Now, we have a Response object called r. We can get all the information we need from this object.

2、Make a soup

Beautiful Soup is a Python library for pulling data out of HTML and XML files.To parse a document, pass it into the BeautifulSoup constructor.

from bs4 import BeautifulSoup
soup = BeautifulSoup(r.text, 'html.parser')

3、Locate the elements

Locate the elements which contains the information like company name and website. Then collect the information in the list.

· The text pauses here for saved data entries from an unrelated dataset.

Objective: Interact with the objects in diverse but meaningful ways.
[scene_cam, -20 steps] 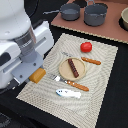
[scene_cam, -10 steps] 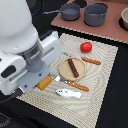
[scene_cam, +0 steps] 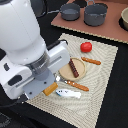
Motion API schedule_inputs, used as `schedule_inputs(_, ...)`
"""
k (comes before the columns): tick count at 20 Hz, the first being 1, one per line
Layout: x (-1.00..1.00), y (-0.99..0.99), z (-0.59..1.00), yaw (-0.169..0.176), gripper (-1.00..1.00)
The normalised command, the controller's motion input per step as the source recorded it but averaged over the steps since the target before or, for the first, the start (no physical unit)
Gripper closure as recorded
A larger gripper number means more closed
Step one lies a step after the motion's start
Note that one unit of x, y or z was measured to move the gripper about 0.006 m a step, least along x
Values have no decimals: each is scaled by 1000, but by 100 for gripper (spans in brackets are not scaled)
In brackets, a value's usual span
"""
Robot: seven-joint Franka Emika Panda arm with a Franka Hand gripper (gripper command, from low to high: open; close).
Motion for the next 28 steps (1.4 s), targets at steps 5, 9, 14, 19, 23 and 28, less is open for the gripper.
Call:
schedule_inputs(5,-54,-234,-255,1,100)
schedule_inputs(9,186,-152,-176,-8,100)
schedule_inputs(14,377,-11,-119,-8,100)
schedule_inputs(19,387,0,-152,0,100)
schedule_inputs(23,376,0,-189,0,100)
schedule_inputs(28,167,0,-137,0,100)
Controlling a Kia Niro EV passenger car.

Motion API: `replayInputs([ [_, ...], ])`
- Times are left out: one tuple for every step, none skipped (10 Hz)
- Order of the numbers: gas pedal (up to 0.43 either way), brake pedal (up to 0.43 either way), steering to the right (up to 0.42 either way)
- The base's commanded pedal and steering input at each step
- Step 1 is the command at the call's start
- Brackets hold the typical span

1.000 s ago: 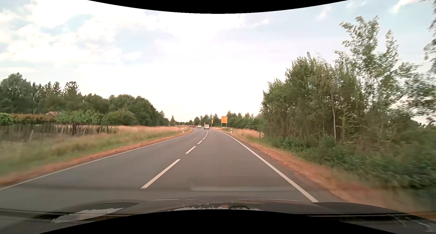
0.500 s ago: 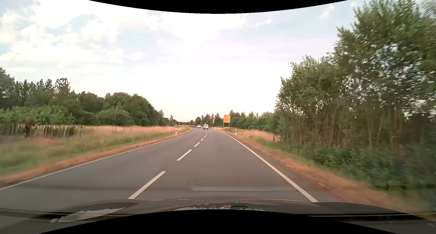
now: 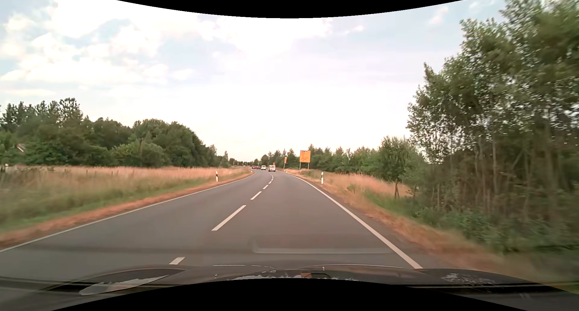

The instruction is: Follow the waypoints while adhering to traffic rules and regulations

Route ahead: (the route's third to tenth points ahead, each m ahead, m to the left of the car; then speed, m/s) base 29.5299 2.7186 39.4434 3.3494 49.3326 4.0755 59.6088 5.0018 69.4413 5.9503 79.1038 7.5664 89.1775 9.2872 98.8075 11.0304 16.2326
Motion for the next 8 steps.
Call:
replayInputs([
  [0.118, 0.0, -0.006],
  [0.118, 0.0, -0.007],
  [0.118, 0.0, -0.007],
  [0.118, 0.0, -0.007],
  [0.118, 0.0, -0.007],
  [0.118, 0.0, -0.008],
  [0.118, 0.0, -0.008],
  [0.11, 0.0, -0.009],
])
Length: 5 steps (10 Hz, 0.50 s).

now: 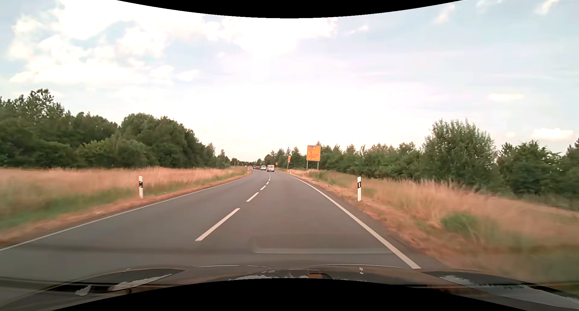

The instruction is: Follow the waypoints while adhering to traffic rules and regulations

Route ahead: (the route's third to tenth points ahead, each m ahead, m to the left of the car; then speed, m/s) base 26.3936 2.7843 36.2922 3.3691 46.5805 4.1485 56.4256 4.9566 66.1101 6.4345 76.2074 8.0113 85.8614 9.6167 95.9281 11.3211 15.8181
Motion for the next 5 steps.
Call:
replayInputs([
  [0.11, 0.0, -0.008],
  [0.11, 0.0, -0.008],
  [0.098, 0.0, -0.008],
  [0.098, 0.0, -0.009],
  [0.098, 0.0, -0.009],
])
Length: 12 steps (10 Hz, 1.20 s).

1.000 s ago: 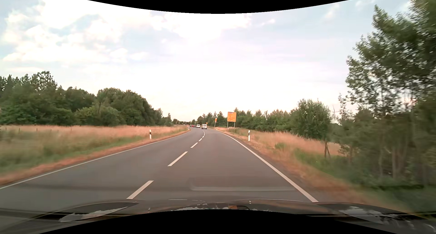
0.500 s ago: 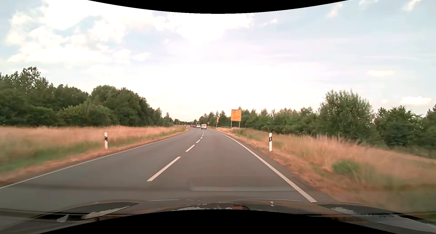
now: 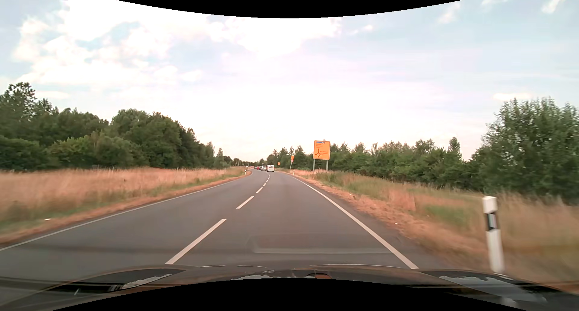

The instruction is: Follow the waypoints while adhering to traffic rules and regulations

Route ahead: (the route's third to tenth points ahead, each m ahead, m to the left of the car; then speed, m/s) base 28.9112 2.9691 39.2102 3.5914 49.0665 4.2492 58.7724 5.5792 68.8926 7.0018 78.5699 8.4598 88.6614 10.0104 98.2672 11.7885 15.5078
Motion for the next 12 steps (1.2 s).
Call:
replayInputs([
  [0.098, 0.0, -0.009],
  [0.098, 0.0, -0.01],
  [0.098, 0.0, -0.01],
  [0.087, 0.0, -0.011],
  [0.087, 0.0, -0.011],
  [0.087, 0.0, -0.011],
  [0.087, 0.0, -0.011],
  [0.087, 0.0, -0.011],
  [0.087, 0.0, -0.011],
  [0.079, 0.0, -0.011],
  [0.067, 0.0, -0.012],
  [0.067, 0.0, -0.012],
])
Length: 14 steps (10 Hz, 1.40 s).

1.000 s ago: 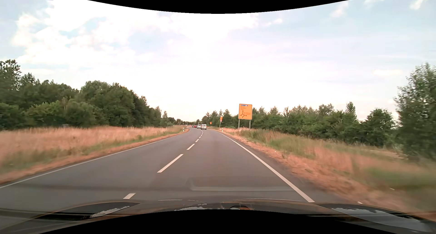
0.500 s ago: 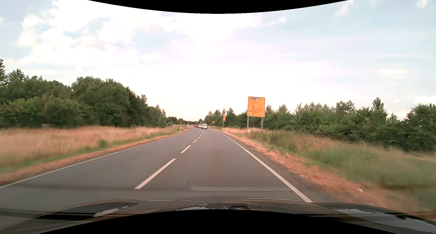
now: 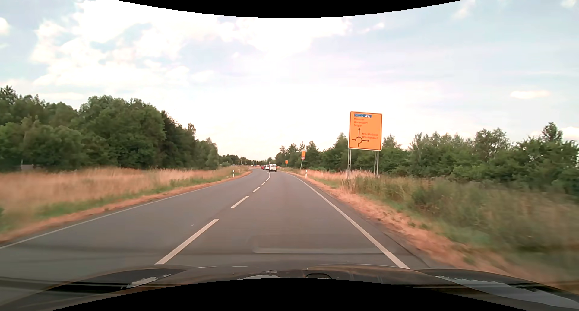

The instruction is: Follow the waypoints while adhering to traffic rules and regulations

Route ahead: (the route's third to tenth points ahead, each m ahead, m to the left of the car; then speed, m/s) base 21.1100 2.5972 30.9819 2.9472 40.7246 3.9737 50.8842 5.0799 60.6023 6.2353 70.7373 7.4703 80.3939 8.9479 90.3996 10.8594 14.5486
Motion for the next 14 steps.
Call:
replayInputs([
  [0.067, 0.0, -0.014],
  [0.067, 0.0, -0.014],
  [0.067, 0.0, -0.014],
  [0.067, 0.0, -0.014],
  [0.067, 0.0, -0.014],
  [0.067, 0.0, -0.014],
  [0.067, 0.0, -0.011],
  [0.067, 0.0, -0.011],
  [0.067, 0.0, -0.011],
  [0.067, 0.0, -0.011],
  [0.067, 0.0, -0.011],
  [0.067, 0.0, -0.011],
  [0.067, 0.0, -0.011],
  [0.067, 0.0, -0.011],
])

expert_name_list = [x.text for x in soup.select("li > span:nth-child(1)")]
expert_position_list = [x.text for x in soup.select("li > span:nth-child(2)")]
expert_organization_list = [x.text for x in soup.select("li > span:nth-child(3)")]
expert_email_list = [x.text for x in soup.select("li > span:nth-child(4)")]

最终的代码

几行代码便可以实现想要的功能。

import requests
from bs4 import BeautifulSoup
import pandas as pd


r = requests.get('http://www.cmba.org.cn/fzjg/wylist.aspx-nodeid=144&userid=52.htm')
r.encoding = 'utf-8'
soup = BeautifulSoup(r.text, 'html.parser')

expert_name_list = [x.text for x in soup.select("li > span:nth-child(1)")]
expert_position_list = [x.text for x in soup.select("li > span:nth-child(2)")]
expert_organization_list = [x.text for x in soup.select("li > span:nth-child(3)")]
expert_email_list = [x.text for x in soup.select("li > span:nth-child(4)")]

data = {'专家名字': expert_name_list,
        '职务': expert_position_list,
        '组织': expert_organization_list,
        '邮件': expert_email_list} 
frame = pd.DataFrame(data)

frame['专家名字'].str.strip()
frame['职务'].str.strip()
frame['组织'].str.strip()
frame['邮件'].str.strip()